*** Opening DATA SEGMENT ***
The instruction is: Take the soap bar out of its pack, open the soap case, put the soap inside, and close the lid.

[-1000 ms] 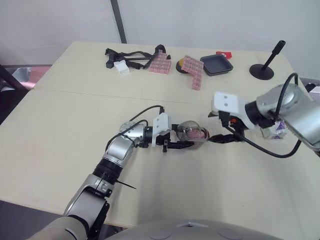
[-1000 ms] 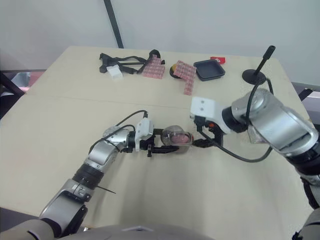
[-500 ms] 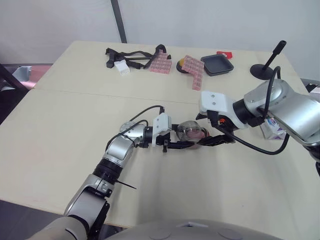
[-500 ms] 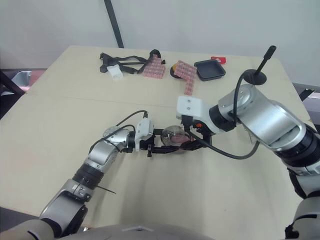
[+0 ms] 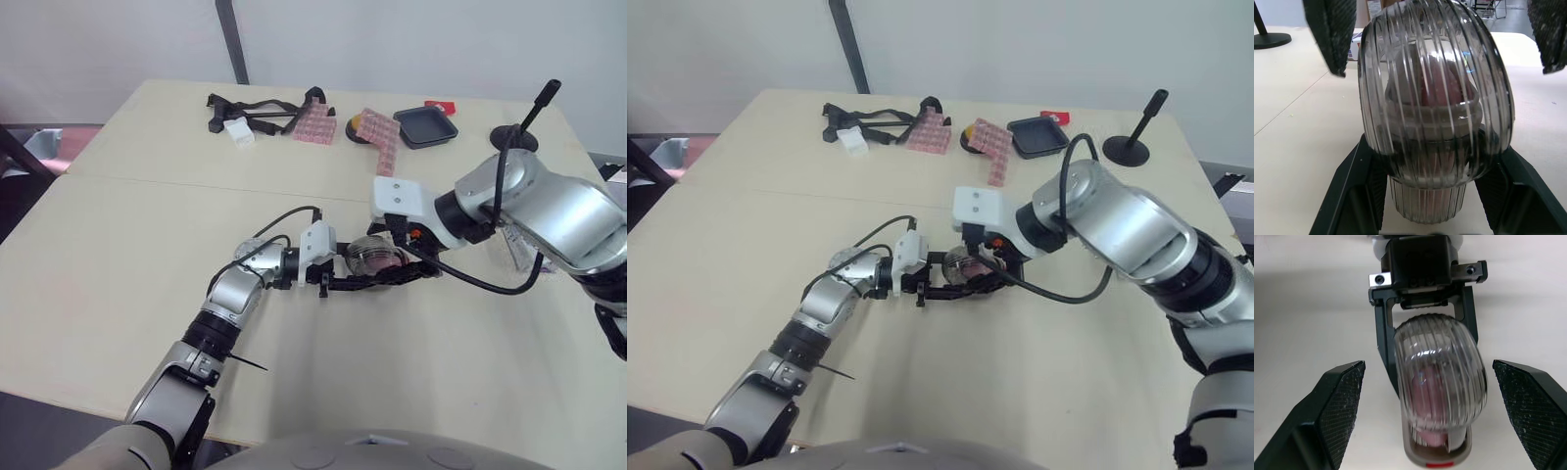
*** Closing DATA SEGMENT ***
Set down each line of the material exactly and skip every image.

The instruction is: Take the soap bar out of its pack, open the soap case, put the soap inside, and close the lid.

[-1000 ms] 
[-1000 ms] 
[-500 ms] 
[-500 ms] 
[+0 ms] 

That's the full output for the exercise.